If you copied keys manually instead of generating them, fix permissions immediately:

chmod 700 ~/.ssh
chmod 600 ~/.ssh/id_ed25519
chmod 644 ~/.ssh/id_ed25519.pub
chmod 644 ~/.ssh/known_hosts
chmod 644 ~/.ssh/config

Agent Forwarding (Why you should avoid it)

Some developers use SSH Agent Forwarding (ssh -A) to pass their local machine's credentials to the server. While convenient for interactive sessions, do not rely on this for deployment.

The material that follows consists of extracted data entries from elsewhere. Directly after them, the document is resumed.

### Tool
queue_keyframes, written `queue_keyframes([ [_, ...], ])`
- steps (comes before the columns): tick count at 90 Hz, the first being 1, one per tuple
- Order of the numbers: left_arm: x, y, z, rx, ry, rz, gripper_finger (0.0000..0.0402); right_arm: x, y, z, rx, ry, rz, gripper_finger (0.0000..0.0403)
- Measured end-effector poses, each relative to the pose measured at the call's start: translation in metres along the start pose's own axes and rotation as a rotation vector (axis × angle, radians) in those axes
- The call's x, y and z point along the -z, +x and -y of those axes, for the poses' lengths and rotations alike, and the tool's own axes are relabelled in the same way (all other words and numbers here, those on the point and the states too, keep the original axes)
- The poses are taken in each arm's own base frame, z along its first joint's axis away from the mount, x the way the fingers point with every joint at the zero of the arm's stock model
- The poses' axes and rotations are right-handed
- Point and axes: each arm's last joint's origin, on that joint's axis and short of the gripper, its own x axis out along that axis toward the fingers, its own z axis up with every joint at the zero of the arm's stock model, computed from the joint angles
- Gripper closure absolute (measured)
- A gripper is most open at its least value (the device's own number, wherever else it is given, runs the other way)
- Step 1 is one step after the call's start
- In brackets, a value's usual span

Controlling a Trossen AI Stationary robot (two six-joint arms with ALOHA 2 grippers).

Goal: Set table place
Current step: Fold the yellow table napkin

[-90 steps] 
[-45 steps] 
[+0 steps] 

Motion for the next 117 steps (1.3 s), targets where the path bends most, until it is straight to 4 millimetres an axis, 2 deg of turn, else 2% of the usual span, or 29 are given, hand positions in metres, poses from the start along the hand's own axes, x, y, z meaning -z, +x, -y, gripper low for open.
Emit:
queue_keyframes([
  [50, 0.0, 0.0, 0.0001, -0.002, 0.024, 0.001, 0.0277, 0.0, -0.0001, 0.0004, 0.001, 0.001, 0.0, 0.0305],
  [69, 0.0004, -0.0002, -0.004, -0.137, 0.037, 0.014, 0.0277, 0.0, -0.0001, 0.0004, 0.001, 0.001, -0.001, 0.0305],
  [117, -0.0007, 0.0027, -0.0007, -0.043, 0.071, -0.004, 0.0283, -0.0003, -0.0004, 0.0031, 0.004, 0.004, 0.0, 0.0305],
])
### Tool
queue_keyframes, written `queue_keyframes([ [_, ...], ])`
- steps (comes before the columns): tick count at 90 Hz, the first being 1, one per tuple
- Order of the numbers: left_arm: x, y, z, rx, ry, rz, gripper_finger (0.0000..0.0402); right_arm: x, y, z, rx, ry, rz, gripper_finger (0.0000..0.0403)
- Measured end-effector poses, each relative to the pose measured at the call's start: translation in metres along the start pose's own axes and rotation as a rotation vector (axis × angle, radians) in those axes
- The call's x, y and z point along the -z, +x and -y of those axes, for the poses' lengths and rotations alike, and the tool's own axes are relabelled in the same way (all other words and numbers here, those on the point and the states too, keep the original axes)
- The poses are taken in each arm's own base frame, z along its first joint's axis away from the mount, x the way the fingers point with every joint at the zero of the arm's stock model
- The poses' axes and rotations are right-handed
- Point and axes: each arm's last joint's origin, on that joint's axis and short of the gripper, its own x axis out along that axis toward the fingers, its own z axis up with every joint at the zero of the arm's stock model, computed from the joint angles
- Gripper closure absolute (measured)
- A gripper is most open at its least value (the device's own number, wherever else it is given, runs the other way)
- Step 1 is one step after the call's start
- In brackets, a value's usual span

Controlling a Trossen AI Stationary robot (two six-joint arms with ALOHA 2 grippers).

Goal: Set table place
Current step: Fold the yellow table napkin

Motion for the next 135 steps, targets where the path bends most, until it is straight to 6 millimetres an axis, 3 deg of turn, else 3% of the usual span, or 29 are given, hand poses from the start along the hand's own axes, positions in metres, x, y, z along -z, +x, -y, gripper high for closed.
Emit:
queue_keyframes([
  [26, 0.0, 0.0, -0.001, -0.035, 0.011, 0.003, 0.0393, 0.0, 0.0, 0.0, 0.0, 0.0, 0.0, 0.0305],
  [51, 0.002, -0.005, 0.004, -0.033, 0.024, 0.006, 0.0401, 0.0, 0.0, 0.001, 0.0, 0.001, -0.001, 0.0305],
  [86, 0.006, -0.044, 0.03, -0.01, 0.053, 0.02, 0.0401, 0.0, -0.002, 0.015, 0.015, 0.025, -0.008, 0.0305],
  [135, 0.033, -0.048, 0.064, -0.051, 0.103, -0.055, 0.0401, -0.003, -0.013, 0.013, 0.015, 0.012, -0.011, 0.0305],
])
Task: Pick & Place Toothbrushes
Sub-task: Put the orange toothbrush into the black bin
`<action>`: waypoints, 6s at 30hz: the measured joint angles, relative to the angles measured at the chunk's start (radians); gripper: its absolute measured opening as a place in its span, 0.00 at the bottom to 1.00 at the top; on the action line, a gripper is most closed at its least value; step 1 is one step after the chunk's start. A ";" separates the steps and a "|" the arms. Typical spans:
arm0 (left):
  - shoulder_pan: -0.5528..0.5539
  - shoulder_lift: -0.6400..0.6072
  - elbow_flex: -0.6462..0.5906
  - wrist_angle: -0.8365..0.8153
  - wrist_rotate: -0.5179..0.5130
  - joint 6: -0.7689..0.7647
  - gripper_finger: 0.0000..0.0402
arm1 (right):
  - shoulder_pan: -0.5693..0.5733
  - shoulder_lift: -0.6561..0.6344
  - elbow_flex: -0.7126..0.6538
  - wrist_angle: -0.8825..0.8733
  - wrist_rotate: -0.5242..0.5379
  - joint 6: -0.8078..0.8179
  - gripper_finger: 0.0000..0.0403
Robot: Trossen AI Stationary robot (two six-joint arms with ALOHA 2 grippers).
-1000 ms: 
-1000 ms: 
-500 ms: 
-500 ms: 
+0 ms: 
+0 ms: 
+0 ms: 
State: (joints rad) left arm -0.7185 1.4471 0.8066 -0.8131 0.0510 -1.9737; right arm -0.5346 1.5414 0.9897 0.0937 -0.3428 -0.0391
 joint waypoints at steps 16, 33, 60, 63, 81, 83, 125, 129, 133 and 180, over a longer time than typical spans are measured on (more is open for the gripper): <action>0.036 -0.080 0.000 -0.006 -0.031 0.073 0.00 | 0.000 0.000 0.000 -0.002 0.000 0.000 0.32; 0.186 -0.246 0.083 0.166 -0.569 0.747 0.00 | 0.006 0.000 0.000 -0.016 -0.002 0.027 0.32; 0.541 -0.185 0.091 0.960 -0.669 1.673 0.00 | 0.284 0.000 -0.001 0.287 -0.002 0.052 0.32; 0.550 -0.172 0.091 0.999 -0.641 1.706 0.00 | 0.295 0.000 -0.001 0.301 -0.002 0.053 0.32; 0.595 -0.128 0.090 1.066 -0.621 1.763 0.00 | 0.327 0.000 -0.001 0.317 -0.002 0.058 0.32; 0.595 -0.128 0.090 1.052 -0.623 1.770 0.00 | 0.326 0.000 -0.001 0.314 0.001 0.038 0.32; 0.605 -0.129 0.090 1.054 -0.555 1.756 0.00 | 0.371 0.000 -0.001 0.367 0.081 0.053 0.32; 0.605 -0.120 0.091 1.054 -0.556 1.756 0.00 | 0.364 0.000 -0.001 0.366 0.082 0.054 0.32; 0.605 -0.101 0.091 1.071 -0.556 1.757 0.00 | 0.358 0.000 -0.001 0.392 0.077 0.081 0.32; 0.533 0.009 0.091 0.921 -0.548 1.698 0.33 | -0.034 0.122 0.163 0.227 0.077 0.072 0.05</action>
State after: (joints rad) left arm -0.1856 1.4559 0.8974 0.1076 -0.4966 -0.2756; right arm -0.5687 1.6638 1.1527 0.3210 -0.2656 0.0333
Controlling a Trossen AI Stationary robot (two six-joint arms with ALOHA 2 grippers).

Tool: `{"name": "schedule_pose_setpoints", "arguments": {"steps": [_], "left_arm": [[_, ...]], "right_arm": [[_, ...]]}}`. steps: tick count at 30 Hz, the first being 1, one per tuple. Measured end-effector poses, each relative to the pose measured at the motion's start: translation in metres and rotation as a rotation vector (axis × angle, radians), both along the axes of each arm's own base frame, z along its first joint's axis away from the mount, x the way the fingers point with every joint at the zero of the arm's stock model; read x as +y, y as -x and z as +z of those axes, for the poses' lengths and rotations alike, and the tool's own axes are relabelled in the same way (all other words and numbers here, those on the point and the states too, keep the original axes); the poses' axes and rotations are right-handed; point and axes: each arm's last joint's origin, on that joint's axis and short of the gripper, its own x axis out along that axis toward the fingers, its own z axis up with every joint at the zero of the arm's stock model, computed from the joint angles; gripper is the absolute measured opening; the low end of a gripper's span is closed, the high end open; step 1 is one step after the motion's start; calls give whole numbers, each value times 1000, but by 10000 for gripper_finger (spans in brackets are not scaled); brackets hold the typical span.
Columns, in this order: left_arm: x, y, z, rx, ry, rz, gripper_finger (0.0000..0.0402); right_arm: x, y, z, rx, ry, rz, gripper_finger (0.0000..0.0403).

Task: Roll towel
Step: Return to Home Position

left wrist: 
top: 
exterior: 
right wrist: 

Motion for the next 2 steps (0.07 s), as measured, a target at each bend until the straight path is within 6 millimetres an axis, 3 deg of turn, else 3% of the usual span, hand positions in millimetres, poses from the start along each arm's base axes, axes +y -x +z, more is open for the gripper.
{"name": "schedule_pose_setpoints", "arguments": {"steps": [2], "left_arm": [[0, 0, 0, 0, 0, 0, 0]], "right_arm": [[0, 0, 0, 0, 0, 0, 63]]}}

Agent forwarding requires an active client connection. If a cron job or a webhook triggers the deployment script, there is no active SSH agent to forward credentials from, and the deployment will fail. Always use server-side Deploy Keys for reliability.

The HTTPS vs. SSH Trap

Ensure your git remote is actually using SSH. If you cloned the repository using HTTPS, git will prompt for a username/password instead of using your SSH keys.

Check your remote URL:

git remote -v

If the output starts with https://, switch it to SSH:

git remote set-url origin git@github.com:username/repository.git

Conclusion

The "Permission denied" error on Cloudways is rarely about the key itself being invalid; it is almost always about user context. By generating keys specifically for the application user and understanding the Linux permission boundaries, you ensure that your deployment pipeline remains robust, secure, and independent of your personal developer credentials.